### ASSIGNMENT
Lines after the one containing "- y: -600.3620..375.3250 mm" are to be omitted; print exactly each line from the start of the records up to and including it.

### Stored items from a collection

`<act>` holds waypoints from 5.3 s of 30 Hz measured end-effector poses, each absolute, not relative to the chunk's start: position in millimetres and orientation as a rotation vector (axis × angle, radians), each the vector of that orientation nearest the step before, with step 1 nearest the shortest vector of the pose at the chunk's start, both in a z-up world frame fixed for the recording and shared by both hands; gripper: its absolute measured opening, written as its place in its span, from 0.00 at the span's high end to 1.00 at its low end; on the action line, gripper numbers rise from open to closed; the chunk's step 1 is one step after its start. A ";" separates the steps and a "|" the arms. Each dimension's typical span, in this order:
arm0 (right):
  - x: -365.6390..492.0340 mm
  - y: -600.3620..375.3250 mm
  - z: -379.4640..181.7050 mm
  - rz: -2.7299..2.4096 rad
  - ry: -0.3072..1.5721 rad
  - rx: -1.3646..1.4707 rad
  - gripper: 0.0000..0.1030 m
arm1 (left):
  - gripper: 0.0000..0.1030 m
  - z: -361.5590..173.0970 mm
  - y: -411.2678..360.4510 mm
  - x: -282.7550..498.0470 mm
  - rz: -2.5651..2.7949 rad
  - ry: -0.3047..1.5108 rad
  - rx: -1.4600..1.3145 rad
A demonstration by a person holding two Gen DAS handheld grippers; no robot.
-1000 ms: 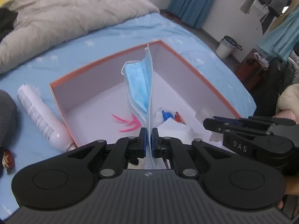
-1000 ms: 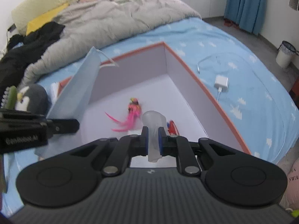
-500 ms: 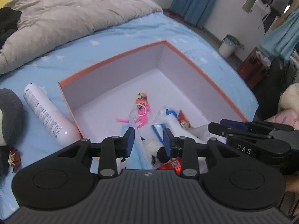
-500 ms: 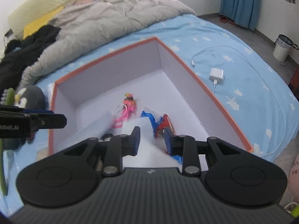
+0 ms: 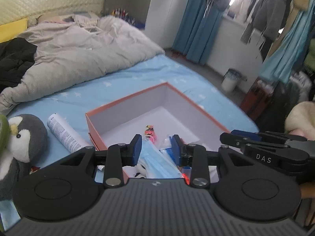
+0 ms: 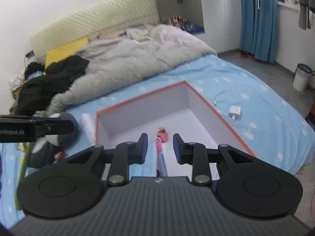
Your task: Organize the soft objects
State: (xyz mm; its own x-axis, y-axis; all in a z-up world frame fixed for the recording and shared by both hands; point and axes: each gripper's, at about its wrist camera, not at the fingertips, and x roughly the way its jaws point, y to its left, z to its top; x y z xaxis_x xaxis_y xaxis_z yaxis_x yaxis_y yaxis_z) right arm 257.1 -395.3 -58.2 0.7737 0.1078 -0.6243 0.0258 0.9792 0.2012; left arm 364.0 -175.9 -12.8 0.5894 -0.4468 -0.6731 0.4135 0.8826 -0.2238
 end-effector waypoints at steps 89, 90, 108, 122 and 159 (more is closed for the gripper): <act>234.7 -159.9 -220.6 0.445 0.742 0.043 0.47 | 0.58 -221.6 69.7 286.8 -0.023 0.820 -0.264; 239.8 -157.3 -223.0 0.446 0.741 0.040 0.47 | 0.57 -226.0 70.9 296.5 -0.022 0.817 -0.264; 314.2 -120.7 -271.1 0.446 0.752 -0.003 0.19 | 0.43 -258.6 63.5 398.0 -0.010 0.737 -0.234; 312.2 -117.0 -272.0 0.508 0.750 -0.056 0.51 | 0.64 -267.7 53.1 423.0 0.040 0.762 -0.215; 229.2 -155.0 -211.8 0.495 0.803 0.017 0.60 | 0.70 -209.5 49.7 256.3 0.049 0.802 -0.300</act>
State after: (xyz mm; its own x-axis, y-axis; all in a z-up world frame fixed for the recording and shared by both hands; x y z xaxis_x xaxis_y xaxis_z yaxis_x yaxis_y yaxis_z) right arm 229.2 -155.0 -211.8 0.5873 0.4307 -0.6853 -0.4184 0.8863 0.1985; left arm 256.3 49.7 -209.5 0.6968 -0.0701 -0.7139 -0.1560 0.9566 -0.2462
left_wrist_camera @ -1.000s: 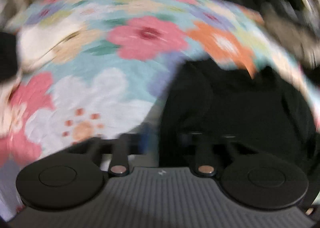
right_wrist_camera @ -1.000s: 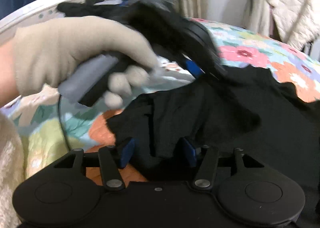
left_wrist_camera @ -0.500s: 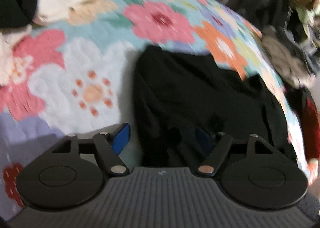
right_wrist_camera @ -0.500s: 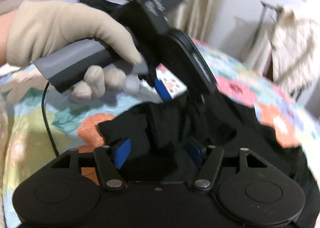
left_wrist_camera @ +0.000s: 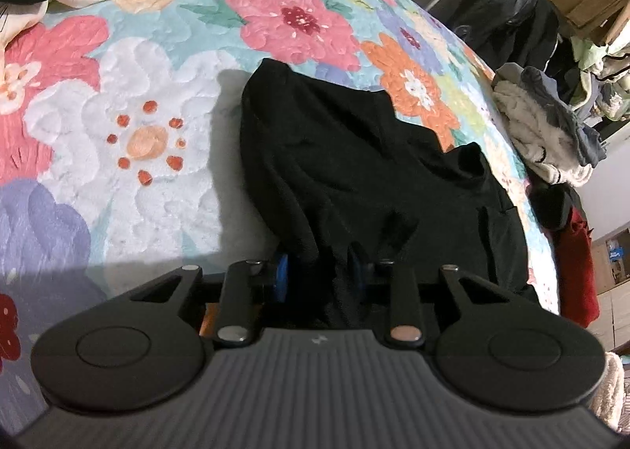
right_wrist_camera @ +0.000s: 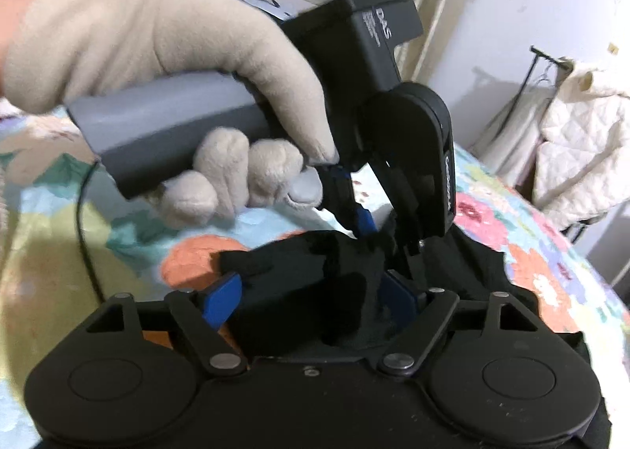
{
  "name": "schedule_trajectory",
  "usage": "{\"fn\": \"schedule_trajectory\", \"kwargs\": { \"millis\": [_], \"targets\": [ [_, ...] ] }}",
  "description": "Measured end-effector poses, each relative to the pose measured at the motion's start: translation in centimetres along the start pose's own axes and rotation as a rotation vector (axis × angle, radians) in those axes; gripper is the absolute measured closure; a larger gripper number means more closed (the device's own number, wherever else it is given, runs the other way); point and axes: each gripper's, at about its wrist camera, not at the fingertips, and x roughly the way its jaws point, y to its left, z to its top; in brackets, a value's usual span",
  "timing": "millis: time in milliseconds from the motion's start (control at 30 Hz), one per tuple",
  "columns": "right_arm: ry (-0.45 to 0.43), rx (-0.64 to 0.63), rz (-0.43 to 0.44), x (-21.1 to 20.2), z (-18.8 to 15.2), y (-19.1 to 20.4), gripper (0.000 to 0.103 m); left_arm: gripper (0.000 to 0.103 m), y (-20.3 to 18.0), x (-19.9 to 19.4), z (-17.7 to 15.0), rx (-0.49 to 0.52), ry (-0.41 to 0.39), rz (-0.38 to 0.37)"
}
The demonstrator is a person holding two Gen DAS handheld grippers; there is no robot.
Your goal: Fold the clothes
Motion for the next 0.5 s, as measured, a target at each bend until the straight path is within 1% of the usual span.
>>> {"fn": "schedule_trajectory", "kwargs": {
  "millis": [100, 133, 200, 300, 367, 400, 433, 467, 500],
  "targets": [
    [0.037, 0.033, 0.014, 0.8, -0.1, 0.3, 0.016, 0.074, -0.2, 0.1, 0.0, -0.031, 0.008, -0.074],
    [0.053, 0.046, 0.023, 1.2, -0.1, 0.4, 0.016, 0.074, -0.3, 0.2, -0.1, -0.036, 0.012, -0.083],
    [0.055, 0.059, 0.015, 1.7, 0.1, 0.4, 0.013, 0.074, -0.5, 0.4, -0.1, -0.037, 0.017, -0.086],
    [0.095, 0.157, 0.047, 2.7, 0.2, -0.2, 0.012, 0.074, -0.3, 0.5, -0.1, -0.044, 0.020, -0.078],
    [0.112, 0.204, 0.071, 3.1, 0.1, -0.8, 0.012, 0.074, -0.1, 0.5, -0.1, -0.052, 0.019, -0.075],
    [0.118, 0.209, 0.084, 3.1, 0.2, -1.0, 0.015, 0.074, -0.1, 0.6, 0.0, -0.051, 0.018, -0.072],
    [0.122, 0.215, 0.102, 3.2, 0.2, -1.2, 0.019, 0.074, -0.1, 0.7, 0.0, -0.049, 0.016, -0.070],
    [0.119, 0.224, 0.129, 3.1, 0.2, -1.6, 0.038, 0.074, -0.1, 0.9, 0.1, -0.047, 0.015, -0.070],
    [0.113, 0.239, 0.140, 2.9, 0.2, -1.9, 0.058, 0.074, -0.1, 1.0, 0.1, -0.045, 0.013, -0.069]
  ]
}}
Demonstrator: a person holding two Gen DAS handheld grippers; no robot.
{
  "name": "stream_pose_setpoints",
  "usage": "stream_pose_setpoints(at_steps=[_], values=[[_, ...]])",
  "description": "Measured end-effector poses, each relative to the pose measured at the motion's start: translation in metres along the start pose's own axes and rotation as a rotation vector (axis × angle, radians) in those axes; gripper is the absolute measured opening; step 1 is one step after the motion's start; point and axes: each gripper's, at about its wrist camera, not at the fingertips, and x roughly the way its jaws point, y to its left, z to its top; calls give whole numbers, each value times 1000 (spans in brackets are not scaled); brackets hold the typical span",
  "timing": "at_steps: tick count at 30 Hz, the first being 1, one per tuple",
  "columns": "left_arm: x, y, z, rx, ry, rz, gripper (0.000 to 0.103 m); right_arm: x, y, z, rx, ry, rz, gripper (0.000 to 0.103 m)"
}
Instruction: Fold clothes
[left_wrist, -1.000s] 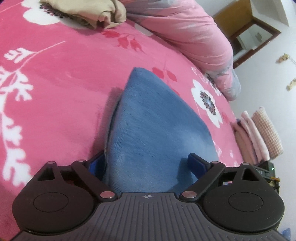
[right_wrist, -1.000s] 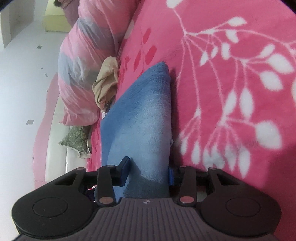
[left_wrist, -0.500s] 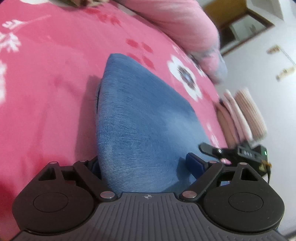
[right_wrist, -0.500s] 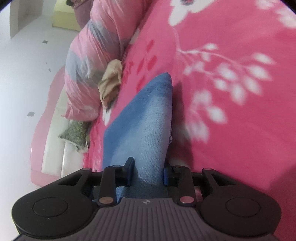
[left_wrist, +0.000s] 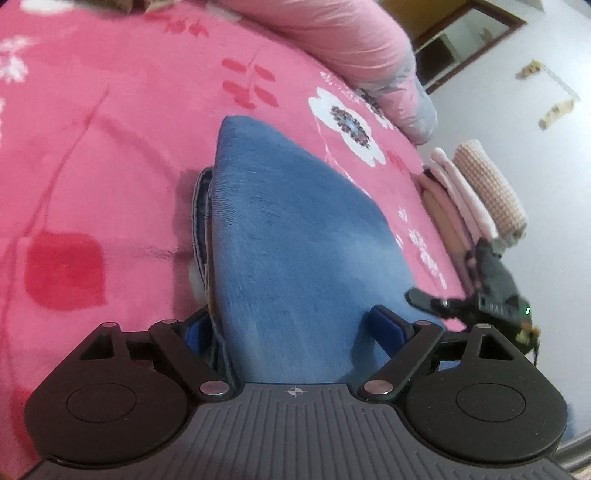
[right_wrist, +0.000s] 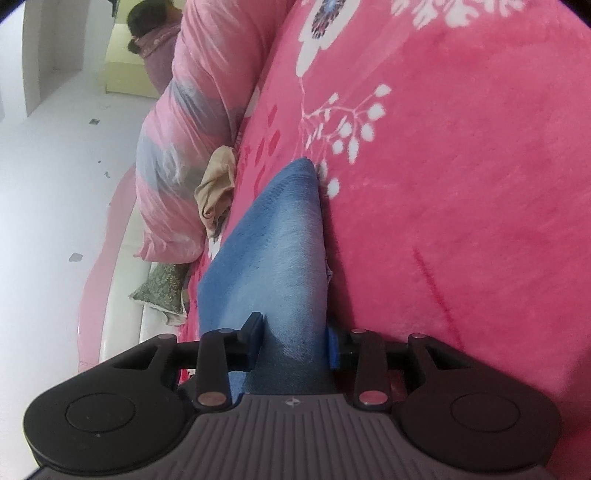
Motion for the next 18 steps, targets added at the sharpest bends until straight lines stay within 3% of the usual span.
stream_pose_setpoints(at_steps=[12, 14, 18], values=[[24, 3, 17, -28, 59, -53, 95, 5, -6, 9, -2, 34, 38, 37], [22, 5, 15, -38, 56, -64, 93, 9, -5, 12, -8, 42, 39, 37], [9, 7, 4, -11, 43, -77, 78, 14, -2, 13, -29, 57, 42, 36]])
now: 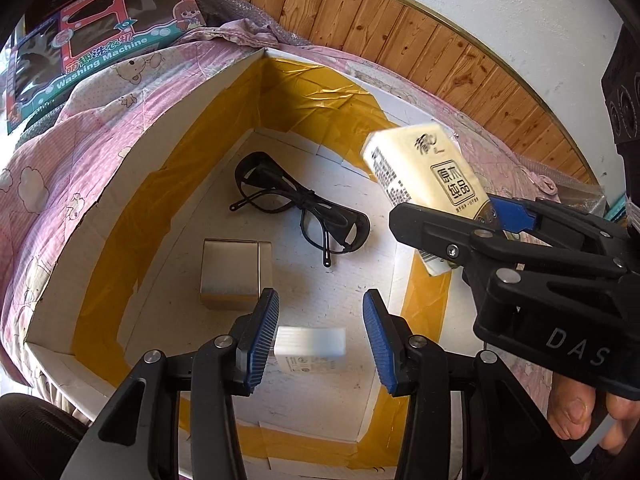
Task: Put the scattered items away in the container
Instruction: 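Lower the charger into the box and open the left tool while the right tool releases the tissue pack, then move the left tool toward the staple box while the right tool approaches the red toy figure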
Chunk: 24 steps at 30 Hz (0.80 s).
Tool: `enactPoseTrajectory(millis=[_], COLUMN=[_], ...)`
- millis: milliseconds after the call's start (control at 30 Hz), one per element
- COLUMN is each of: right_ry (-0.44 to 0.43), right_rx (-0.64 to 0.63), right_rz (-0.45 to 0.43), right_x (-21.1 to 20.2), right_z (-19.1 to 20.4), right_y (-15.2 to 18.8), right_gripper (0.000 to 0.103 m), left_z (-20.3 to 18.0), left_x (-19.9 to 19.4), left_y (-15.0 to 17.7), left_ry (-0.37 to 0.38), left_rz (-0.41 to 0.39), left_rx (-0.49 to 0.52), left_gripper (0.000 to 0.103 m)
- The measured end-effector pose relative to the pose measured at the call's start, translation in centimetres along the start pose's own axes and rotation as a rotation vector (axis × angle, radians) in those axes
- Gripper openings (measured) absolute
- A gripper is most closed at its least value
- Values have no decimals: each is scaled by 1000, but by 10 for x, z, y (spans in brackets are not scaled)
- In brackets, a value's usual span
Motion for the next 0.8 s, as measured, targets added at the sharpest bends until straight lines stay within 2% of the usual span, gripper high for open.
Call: enactPoseTrajectory(millis=[100, 400, 800], right_ry=[-26, -109, -138], right_rx=[32, 55, 10], right_rz=[-6, -52, -165], right_x=[-3, -33, -89], right_z=[-6, 0, 13], right_y=[2, 10, 48], right_gripper=[58, 58, 57], left_z=[1, 5, -18], left_x=[-6, -30, -61], left_y=[0, 4, 23], left_ry=[-17, -37, -72], left_rz=[-18, -56, -98], left_rx=[1, -15, 35], left_gripper=[55, 55, 55])
Point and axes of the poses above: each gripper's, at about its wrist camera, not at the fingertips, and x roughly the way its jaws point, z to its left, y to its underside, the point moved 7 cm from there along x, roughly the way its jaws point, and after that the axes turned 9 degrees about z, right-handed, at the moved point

### OUTPUT FOR THIS TASK
`<act>` holds waypoints from 5.3 s of 30 Hz measured end-effector poses, each absolute, not relative to the chunk's start: position in millimetres and orientation as a rotation vector (axis × angle, radians), each the vector of that orientation nearest the step before, with step 1 nearest the shortest vector of the pose at the chunk's start, both in a z-up world frame fixed for the recording and shared by both hands; gripper: its absolute measured opening, written as its place in its span, from 0.00 at the span's high end to 1.00 at its low end; on the action line, gripper numbers rise from open to closed; the chunk's step 1 is one step after its start. A ";" separates the steps and a "|" the arms. Each dimension's typical span, in this order:
arm0 (right):
  - x: -365.6390..492.0340 mm
  - y: -600.3620..375.3250 mm

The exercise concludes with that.